- _Items from a dataset_:
•••
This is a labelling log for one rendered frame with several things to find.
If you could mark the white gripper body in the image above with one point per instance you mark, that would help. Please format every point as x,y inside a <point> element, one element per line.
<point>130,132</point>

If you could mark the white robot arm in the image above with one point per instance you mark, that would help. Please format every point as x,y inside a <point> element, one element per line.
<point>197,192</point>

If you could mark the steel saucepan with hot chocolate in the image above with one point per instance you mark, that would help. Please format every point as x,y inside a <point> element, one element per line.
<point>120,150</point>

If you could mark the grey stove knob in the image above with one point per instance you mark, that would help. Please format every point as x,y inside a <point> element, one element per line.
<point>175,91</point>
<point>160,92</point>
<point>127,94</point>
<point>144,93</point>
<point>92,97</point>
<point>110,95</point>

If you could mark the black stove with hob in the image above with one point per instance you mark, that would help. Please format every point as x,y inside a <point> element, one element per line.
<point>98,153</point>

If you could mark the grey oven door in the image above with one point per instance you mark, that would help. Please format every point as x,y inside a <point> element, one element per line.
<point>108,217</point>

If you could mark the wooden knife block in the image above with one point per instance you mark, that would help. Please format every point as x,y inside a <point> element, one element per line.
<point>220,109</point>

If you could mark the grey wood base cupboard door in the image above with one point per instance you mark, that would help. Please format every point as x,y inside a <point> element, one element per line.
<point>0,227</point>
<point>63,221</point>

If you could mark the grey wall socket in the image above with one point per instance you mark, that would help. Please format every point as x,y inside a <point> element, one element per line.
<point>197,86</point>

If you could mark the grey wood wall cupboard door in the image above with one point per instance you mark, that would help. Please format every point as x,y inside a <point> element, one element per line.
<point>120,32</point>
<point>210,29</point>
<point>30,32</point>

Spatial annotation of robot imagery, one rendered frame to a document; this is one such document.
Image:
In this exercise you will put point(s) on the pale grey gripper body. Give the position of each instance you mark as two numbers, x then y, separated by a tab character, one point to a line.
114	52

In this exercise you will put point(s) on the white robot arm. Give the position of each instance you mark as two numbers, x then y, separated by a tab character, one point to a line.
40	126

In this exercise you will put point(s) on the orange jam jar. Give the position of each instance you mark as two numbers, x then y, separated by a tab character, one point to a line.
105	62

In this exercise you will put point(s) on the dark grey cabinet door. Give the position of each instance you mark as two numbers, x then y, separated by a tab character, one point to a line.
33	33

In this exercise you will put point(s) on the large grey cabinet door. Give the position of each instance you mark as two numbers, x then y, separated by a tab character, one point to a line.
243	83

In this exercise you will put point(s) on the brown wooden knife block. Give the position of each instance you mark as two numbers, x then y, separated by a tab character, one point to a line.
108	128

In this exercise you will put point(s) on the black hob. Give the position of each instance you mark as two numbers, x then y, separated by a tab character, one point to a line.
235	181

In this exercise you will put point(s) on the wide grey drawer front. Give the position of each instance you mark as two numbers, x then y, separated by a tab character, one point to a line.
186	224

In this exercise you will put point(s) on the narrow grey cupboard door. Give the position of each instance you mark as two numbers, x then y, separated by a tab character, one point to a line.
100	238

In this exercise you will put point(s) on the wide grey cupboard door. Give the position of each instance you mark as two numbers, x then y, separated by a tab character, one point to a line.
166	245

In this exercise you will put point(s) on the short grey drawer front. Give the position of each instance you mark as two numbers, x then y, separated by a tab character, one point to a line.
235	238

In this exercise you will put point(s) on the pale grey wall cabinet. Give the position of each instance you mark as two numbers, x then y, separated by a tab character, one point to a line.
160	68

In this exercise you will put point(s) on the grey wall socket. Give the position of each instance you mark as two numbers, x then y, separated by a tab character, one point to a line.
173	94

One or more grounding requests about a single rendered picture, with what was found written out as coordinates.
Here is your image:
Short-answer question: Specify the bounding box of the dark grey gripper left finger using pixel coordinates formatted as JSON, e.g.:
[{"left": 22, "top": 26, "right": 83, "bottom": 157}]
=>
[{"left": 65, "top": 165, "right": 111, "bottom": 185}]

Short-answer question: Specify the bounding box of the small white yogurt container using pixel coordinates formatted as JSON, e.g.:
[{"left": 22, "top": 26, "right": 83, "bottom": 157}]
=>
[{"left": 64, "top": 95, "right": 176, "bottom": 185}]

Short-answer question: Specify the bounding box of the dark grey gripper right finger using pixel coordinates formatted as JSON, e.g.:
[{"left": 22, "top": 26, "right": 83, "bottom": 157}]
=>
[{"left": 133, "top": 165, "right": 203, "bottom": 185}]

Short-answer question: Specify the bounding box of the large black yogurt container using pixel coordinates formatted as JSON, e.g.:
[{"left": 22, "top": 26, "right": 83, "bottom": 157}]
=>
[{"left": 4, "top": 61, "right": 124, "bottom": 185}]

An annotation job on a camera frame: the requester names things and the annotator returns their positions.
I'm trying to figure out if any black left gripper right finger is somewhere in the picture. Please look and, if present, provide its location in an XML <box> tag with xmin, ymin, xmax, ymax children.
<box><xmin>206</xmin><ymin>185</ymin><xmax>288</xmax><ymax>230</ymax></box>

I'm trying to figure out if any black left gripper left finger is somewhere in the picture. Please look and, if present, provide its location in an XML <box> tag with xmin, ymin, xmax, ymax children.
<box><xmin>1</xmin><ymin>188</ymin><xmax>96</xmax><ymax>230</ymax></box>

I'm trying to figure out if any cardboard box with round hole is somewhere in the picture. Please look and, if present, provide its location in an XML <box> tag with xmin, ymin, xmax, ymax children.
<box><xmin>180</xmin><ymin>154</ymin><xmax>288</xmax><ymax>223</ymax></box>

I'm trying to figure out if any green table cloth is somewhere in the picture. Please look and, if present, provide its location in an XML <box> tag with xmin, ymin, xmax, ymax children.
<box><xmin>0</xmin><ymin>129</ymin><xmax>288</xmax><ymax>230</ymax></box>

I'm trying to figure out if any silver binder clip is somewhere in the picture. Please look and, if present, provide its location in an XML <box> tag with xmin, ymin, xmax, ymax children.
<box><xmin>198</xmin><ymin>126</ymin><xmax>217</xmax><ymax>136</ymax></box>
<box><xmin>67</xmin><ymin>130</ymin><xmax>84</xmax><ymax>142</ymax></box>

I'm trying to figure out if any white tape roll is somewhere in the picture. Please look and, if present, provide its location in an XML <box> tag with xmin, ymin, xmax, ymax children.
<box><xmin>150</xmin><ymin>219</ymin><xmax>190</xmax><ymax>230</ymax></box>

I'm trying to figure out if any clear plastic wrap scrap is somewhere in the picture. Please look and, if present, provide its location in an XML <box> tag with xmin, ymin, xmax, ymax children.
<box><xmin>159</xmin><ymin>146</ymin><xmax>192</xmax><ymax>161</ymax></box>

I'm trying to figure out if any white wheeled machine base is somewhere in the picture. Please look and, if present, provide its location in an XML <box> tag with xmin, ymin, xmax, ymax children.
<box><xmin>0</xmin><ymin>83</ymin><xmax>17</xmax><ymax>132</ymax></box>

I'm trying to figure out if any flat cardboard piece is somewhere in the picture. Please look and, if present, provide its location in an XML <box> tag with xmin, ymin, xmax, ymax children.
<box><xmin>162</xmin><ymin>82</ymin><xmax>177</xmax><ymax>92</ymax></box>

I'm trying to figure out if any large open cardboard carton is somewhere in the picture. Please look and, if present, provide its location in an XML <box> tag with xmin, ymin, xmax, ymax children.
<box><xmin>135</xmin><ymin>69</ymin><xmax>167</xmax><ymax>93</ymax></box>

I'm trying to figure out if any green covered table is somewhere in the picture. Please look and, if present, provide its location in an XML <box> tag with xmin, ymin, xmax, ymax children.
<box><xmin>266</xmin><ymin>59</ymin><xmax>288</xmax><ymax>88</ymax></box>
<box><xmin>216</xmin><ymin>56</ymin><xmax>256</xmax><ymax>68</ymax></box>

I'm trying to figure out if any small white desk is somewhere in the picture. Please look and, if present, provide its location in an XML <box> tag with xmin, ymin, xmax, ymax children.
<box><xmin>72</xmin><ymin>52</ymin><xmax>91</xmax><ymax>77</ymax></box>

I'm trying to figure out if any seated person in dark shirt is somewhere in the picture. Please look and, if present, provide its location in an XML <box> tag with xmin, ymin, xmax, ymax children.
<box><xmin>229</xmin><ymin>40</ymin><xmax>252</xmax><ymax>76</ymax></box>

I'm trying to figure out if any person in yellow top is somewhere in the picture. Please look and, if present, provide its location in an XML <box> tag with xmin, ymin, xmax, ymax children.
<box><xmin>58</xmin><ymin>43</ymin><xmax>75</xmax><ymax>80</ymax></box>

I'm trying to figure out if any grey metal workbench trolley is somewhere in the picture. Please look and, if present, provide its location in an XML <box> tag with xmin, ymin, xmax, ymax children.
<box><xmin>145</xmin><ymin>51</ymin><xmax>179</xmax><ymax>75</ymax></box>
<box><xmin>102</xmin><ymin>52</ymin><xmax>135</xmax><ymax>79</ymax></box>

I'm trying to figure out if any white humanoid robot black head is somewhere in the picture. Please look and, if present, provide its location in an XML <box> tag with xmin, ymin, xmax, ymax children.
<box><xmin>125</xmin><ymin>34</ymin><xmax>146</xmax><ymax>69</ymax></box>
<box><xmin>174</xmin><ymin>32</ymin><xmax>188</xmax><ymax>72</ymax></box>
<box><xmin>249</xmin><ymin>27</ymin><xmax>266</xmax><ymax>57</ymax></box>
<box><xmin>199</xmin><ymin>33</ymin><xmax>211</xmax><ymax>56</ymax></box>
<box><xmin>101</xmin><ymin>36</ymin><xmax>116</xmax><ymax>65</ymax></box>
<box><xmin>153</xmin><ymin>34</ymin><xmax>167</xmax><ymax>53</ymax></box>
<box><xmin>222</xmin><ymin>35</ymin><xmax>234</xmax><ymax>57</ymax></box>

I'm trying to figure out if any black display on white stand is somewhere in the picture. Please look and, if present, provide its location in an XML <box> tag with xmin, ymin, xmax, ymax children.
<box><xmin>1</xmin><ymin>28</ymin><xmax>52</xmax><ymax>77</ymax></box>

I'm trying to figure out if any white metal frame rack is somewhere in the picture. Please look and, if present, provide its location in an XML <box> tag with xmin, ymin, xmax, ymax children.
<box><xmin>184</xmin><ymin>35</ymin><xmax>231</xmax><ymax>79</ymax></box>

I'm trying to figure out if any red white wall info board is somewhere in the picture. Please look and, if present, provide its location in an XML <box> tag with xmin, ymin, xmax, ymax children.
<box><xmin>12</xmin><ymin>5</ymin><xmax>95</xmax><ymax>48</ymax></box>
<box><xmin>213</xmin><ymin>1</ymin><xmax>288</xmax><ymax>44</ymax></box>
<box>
•••
- _Activity_: If a line comes after the one containing "<point>220,109</point>", leave it out; set down every line of the data before it, and that line itself, exactly.

- _Task result_:
This is a labelling log for one rendered frame with several things to find.
If you could mark the white gripper body in the image above with one point per instance you mark, that would help. Please format every point as x,y inside a <point> element, one element per line.
<point>130,132</point>

If you could mark the white robot arm in the image above with one point per instance you mark, that would help. Please format every point as x,y inside a <point> element, one element per line.
<point>197,192</point>

If you could mark the steel saucepan with hot chocolate in the image above with one point per instance you mark, that would help. Please format every point as x,y inside a <point> element, one element per line.
<point>120,150</point>

If you could mark the grey stove knob in the image above with one point per instance you mark, that would help. Please format every point as x,y inside a <point> element, one element per line.
<point>175,91</point>
<point>160,92</point>
<point>127,94</point>
<point>144,93</point>
<point>92,97</point>
<point>110,95</point>

If you could mark the black stove with hob in the image above with one point per instance you mark, that would help. Please format every point as x,y inside a <point> element, one element per line.
<point>98,153</point>

If you could mark the grey oven door in the image above with one point per instance you mark, that would help. Please format every point as x,y inside a <point> element, one element per line.
<point>108,217</point>

If you could mark the wooden knife block in the image above with one point per instance you mark, that would help. Please format every point as x,y inside a <point> element, one element per line.
<point>220,109</point>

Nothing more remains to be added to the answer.